Please return only the lines from the one holding "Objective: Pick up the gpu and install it" through the one holding "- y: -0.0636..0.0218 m", exactly as they appear in the records below, both ends included.

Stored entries
⁂

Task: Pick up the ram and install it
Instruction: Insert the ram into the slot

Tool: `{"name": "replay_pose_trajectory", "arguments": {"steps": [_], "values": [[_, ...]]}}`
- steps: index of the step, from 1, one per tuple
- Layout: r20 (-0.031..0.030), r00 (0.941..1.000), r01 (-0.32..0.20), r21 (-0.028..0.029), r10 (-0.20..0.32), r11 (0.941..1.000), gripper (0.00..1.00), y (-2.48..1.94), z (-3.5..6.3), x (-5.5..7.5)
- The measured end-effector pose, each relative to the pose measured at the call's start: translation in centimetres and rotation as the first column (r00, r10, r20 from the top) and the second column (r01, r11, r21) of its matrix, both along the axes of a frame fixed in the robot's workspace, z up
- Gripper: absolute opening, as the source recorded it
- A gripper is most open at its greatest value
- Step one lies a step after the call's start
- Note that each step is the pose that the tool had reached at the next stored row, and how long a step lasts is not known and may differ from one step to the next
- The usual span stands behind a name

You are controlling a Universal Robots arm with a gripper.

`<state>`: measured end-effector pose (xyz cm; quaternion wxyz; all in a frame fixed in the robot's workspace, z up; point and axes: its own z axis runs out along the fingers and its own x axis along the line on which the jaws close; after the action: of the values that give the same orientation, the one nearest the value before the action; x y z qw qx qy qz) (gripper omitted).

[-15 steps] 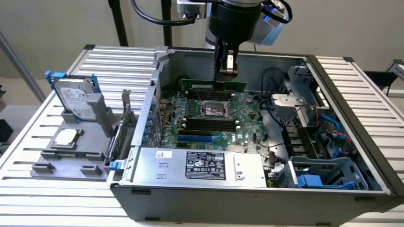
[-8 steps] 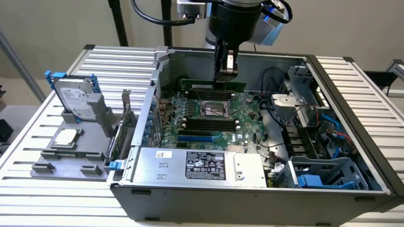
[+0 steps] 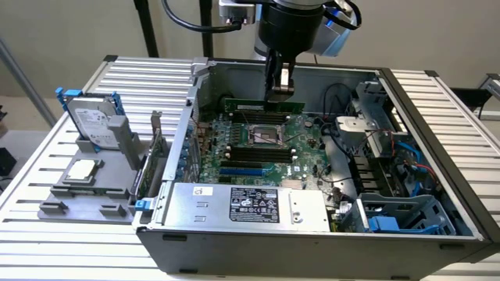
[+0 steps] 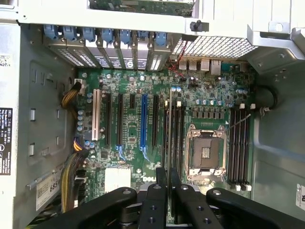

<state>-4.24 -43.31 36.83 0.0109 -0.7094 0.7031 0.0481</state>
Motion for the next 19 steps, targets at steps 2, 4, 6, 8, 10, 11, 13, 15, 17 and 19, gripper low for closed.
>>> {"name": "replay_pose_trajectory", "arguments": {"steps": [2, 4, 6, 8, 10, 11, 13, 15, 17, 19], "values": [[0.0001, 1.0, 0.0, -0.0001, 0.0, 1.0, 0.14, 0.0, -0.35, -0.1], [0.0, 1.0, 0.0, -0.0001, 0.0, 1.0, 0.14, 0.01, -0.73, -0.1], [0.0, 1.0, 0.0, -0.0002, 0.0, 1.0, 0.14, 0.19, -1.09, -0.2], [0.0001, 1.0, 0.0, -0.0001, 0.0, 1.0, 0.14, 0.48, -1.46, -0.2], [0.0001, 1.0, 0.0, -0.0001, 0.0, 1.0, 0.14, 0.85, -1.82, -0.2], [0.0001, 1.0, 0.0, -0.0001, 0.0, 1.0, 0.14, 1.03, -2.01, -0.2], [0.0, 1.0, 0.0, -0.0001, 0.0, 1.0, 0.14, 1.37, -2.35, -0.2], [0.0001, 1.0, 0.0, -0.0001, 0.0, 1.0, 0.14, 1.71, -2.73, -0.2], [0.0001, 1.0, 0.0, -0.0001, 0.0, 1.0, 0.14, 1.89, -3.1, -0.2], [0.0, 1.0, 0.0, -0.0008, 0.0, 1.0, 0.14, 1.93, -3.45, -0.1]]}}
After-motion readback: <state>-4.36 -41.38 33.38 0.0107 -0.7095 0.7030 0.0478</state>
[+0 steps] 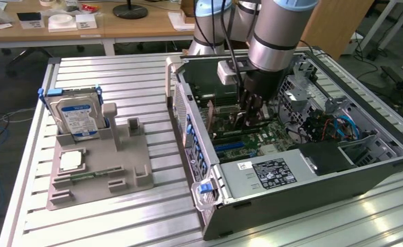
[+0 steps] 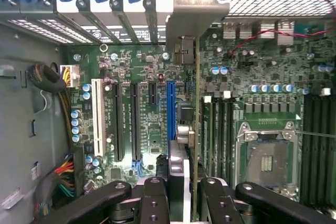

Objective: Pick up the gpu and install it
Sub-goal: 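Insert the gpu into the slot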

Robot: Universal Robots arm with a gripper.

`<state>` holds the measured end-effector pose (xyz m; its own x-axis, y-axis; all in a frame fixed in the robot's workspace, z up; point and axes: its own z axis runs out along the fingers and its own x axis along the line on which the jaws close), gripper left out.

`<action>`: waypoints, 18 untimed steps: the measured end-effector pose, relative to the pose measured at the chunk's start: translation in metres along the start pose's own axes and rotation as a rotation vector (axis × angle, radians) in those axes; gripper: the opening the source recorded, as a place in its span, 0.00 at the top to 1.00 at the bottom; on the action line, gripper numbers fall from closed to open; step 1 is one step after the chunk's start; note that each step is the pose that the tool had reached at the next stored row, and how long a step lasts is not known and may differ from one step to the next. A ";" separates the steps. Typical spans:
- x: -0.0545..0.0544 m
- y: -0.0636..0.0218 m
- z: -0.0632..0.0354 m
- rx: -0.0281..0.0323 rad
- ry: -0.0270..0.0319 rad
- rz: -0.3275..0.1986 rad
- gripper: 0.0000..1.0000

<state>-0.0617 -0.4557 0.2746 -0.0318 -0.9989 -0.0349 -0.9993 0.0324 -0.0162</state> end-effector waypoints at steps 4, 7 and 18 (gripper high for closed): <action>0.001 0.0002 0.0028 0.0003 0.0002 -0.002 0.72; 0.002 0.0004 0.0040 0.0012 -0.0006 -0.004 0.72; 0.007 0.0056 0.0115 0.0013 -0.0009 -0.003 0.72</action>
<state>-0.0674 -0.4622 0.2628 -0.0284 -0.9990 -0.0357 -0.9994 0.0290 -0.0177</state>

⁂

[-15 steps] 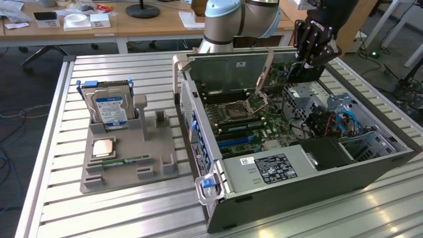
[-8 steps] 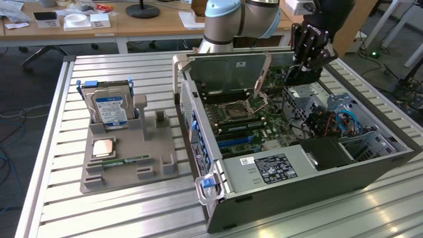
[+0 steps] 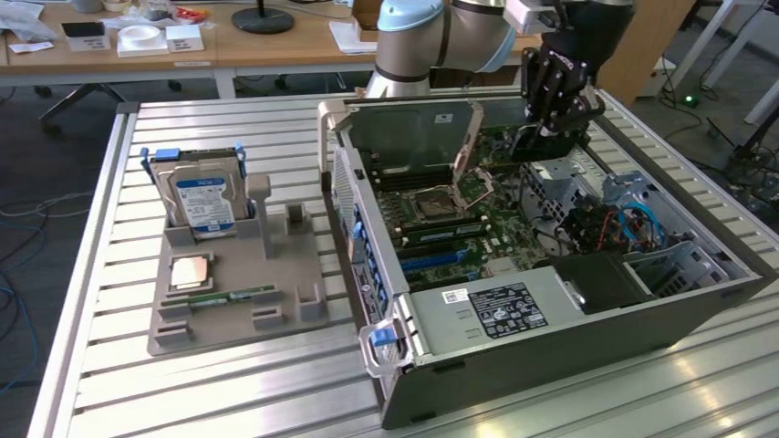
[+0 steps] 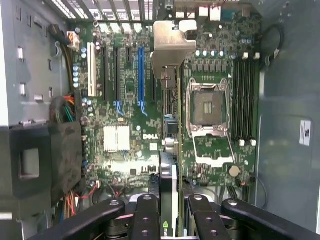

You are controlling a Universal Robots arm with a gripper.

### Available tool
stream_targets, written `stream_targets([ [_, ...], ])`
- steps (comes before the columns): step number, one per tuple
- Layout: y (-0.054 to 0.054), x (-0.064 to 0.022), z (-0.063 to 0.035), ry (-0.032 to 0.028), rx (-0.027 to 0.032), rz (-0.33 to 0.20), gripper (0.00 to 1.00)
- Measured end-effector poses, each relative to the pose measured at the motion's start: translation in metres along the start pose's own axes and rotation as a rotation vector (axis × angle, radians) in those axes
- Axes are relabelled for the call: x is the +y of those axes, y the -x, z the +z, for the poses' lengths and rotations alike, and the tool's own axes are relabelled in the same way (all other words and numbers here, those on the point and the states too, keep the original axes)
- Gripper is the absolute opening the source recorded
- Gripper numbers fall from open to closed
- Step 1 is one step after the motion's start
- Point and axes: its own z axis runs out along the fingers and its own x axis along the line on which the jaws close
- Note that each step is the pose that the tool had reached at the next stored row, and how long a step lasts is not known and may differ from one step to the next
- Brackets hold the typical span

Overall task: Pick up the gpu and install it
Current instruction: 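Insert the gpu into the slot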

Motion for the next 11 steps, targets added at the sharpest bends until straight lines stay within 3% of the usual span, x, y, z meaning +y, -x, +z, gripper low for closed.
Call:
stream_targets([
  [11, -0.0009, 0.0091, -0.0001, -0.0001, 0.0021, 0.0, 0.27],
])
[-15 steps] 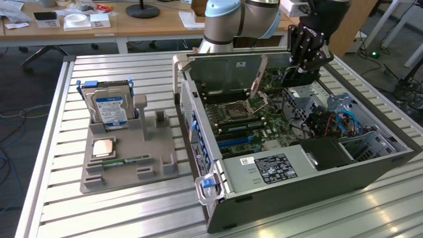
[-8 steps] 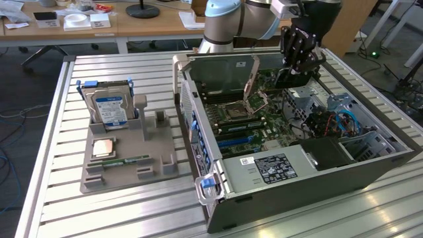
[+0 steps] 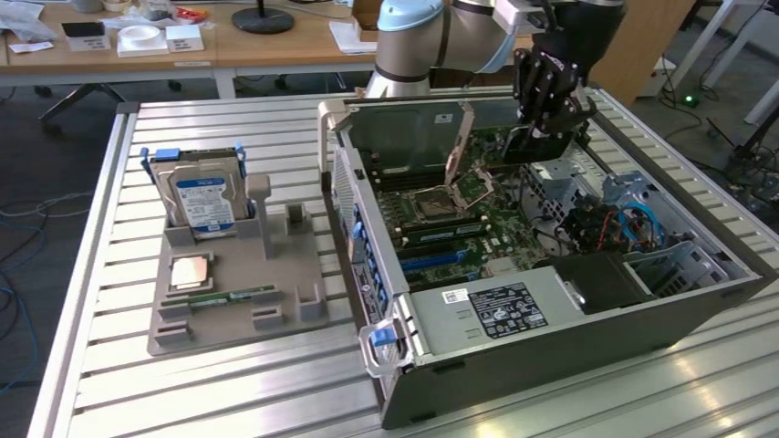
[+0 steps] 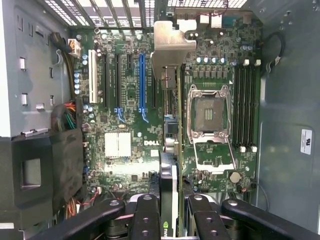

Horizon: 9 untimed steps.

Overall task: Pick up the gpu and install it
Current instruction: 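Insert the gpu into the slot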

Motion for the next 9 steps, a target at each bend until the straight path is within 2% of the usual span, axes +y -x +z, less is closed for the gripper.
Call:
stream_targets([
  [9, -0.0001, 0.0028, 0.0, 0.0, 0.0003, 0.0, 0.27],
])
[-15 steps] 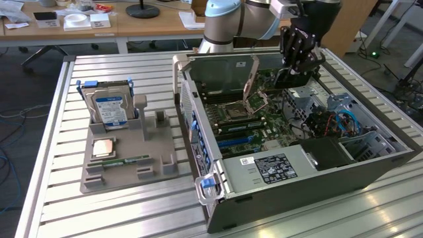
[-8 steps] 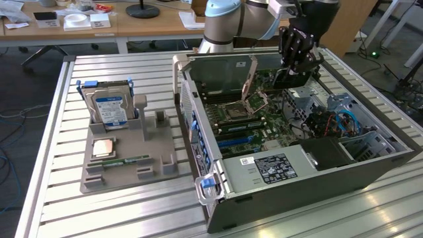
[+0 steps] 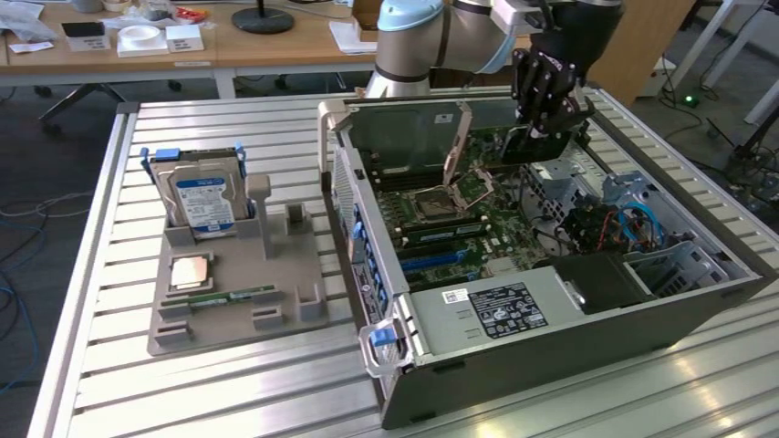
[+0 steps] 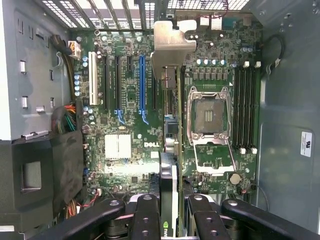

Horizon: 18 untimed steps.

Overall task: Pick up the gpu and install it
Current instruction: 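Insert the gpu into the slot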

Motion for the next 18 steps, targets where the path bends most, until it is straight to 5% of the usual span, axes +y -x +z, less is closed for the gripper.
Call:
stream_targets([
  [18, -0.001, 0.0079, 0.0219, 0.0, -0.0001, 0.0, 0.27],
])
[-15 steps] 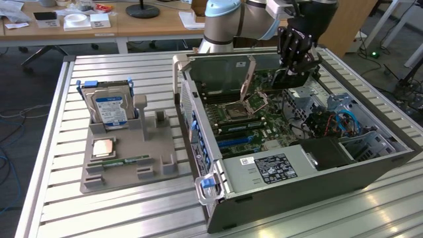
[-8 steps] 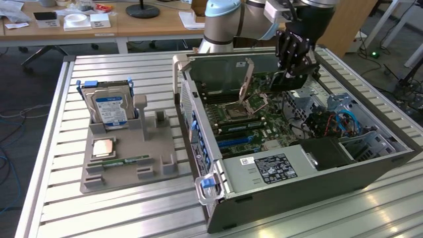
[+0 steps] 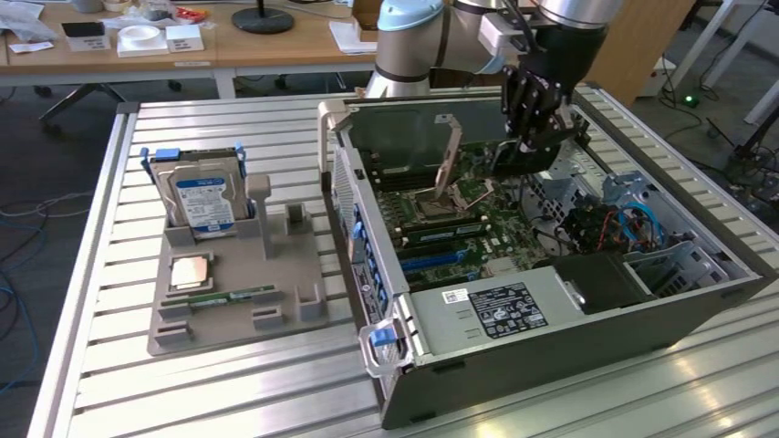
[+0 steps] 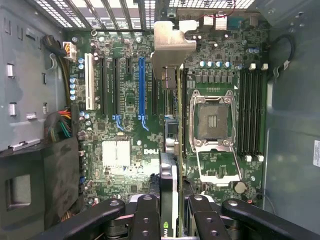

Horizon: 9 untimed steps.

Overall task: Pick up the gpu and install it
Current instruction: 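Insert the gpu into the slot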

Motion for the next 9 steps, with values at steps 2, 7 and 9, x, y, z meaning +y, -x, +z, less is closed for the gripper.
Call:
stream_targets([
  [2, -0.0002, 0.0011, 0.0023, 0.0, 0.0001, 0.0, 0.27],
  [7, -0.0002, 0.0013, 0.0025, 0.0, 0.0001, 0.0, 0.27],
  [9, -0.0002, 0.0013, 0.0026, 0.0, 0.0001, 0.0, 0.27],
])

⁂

Answer to the exercise:
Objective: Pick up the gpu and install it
Sub-goal: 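Insert the gpu into the slot
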
Robot: Universal Robots arm with a gripper.

`<state>` holds the measured end-effector pose (xyz m; its own x-axis, y-axis; all in a frame fixed in the robot's workspace, z up; point and axes: its own z axis runs out along the fingers and its own x axis along the line on which the jaws close), gripper left out.

`<action>`: waypoints, 18 untimed steps: the measured end-effector pose, relative to the pose measured at the chunk's start: translation in metres along the start pose's own axes and rotation as a rotation vector (axis × angle, radians) in those axes; gripper: the opening the source recorded, as a place in its span, 0.00 at the top to 1.00 at the bottom; on the action line, gripper numbers fall from closed to open; step 1 is one step after the chunk's start; note that each step is the pose that the tool had reached at the next stored row, and how long a step lasts is not known and may differ from one step to the next. A ";" separates the steps. Typical spans:
- x: -0.0545..0.0544 m
- y: -0.0636..0.0218 m

This response is complete, and nothing else is pending.